Auch das bereits genannte „Die Elixiere des Teufels“ sähe ohne Bamberg anders aus. „Das Gruselstück spielt in einem Kloster. Die Idee dazu kam Hoffmann beim Besuch des Bamberger Kapuzinerklosters. Als Protestant war ihm diese Welt und ihre Atmosphäre völlig fremd. Kurz gesagt: Bamberg hat ihm den Namen gemacht als Autor von Fantasiestücken.“
Diesen Namen brachte er in der damaligen Bamberger Gesellschaft allerdings ein wenig in Verruf, als er sich in seine Gesangsschülerin Julia Mark verliebte. Diese Verliebtheit soll aufs Peinlichste aufgefallen sein und dann geriet Hoffmann auch noch mit Julia Marks Verlobten in Konflikt.
„Ja, er war verliebt“, sagt Bettina Wagner, „aber unglücklich. Dieser euphorische Zustand hob ihn zwar ein bisschen aus dem Alltag heraus, hat ihn aber auch zur Verzweiflung gebracht. Wobei wir eigentlich grundlegend davon ausgehen sollten, dass er sicher kein Mensch war, der einen gleichmäßigen Seelenzustand hatte.“
Verhängnisvoller Ausflug
Bei einem Ausflug zum Schloss Weißenstein in Pommersfelden, den Hoffmann, Julia Mark und ihr Verlobter 1812 im Angesicht der sich teilweise zuwiderlaufenden emotionalen Verbindungen in dieser Gruppe bemerkenswerterweise gemeinsam unternahmen, soll sich der Verlobte derart heftig betrunken haben, dass er stürzte. Das nahm Hoffmann zum Anlass, ihn als „Scheißhund“ zu beschimpfen. „Der Entschuldigungsbrief, den er an Julias Mutter schreiben musste, ist bei uns im Bestand erhalten“, sagt Bettina Wagner.

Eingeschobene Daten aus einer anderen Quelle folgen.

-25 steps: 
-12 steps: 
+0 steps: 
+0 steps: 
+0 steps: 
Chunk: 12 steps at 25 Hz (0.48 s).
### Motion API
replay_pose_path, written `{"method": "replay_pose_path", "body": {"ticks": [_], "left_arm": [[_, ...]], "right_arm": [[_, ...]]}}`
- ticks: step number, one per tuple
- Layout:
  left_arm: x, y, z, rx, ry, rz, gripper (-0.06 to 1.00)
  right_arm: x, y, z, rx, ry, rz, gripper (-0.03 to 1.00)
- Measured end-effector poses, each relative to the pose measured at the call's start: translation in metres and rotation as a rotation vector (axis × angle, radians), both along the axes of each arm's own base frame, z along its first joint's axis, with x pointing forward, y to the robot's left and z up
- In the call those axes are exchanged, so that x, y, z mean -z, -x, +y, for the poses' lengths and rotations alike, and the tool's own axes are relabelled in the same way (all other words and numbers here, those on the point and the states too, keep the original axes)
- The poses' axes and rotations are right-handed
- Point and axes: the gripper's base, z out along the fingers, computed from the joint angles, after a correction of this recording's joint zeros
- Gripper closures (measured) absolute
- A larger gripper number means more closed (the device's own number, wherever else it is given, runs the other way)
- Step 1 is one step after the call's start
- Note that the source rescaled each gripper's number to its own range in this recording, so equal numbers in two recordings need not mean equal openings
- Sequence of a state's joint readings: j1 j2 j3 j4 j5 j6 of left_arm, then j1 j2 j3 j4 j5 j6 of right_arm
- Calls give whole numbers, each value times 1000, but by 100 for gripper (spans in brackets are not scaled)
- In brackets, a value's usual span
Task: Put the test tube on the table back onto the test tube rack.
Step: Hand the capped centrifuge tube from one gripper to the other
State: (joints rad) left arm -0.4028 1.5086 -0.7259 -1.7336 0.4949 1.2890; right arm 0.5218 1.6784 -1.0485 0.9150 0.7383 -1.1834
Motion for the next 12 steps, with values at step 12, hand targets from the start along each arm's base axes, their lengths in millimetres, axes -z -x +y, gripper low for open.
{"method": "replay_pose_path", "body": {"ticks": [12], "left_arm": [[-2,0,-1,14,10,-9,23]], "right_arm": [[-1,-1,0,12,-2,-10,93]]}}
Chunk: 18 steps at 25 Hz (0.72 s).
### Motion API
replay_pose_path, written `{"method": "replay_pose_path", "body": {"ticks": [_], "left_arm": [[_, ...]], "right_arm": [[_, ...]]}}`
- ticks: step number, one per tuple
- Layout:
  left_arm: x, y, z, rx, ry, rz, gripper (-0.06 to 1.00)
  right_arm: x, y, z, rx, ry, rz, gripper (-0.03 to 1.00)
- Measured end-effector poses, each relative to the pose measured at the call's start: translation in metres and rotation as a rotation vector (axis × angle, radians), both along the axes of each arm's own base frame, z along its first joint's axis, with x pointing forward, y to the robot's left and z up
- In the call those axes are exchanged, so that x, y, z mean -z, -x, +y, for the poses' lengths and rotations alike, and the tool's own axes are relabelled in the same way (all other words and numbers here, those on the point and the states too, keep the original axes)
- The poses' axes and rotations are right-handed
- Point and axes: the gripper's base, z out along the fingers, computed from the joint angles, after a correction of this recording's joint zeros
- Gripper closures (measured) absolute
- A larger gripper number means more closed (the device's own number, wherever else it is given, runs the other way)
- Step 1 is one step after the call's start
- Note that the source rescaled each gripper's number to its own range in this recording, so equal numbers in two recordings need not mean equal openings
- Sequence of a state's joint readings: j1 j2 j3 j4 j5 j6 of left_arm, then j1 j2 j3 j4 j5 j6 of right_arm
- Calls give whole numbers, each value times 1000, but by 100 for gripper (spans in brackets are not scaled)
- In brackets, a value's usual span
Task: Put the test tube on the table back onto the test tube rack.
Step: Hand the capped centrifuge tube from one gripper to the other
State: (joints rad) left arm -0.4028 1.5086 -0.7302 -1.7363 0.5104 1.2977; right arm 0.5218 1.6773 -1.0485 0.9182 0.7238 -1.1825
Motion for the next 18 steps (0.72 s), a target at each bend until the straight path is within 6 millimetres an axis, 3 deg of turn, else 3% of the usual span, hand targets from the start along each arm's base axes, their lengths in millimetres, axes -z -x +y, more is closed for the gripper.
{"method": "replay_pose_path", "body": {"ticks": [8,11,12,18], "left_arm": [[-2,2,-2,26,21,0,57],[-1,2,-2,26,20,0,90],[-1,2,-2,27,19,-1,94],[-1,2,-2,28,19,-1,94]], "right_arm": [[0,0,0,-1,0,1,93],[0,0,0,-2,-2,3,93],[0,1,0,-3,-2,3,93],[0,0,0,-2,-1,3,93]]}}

Als Julia kurz darauf heiratete und etwa zur selben Zeit das Stellenangebot des Musikdirektors einer Operngesellschaft einging, zog Hoffmann Bilanz. Er entschied sich zuzusagen und verließ Bamberg. „Dann endete seine Bamberger Zeit nach knapp fünf Jahren. Dass heute unter anderem das ETA Theater seinen Namen trägt, hätte ihn, denke ich, amüsiert. Denn die Tatsache, dass der Ort nach ihm benannt wurde, an dem er gelitten hat und unterschätzt wurde, ist nicht ohne Ironie.“
Die Ausstellung „Unheimlich Fantastisch“, die die Staatsbibliothek noch bis 22. Oktober zeigt, geht auf das gesamte Spektrum des Schaffens von E.T.A. Hoffmann ein und widmet sich auch seiner Bamberger Zeit.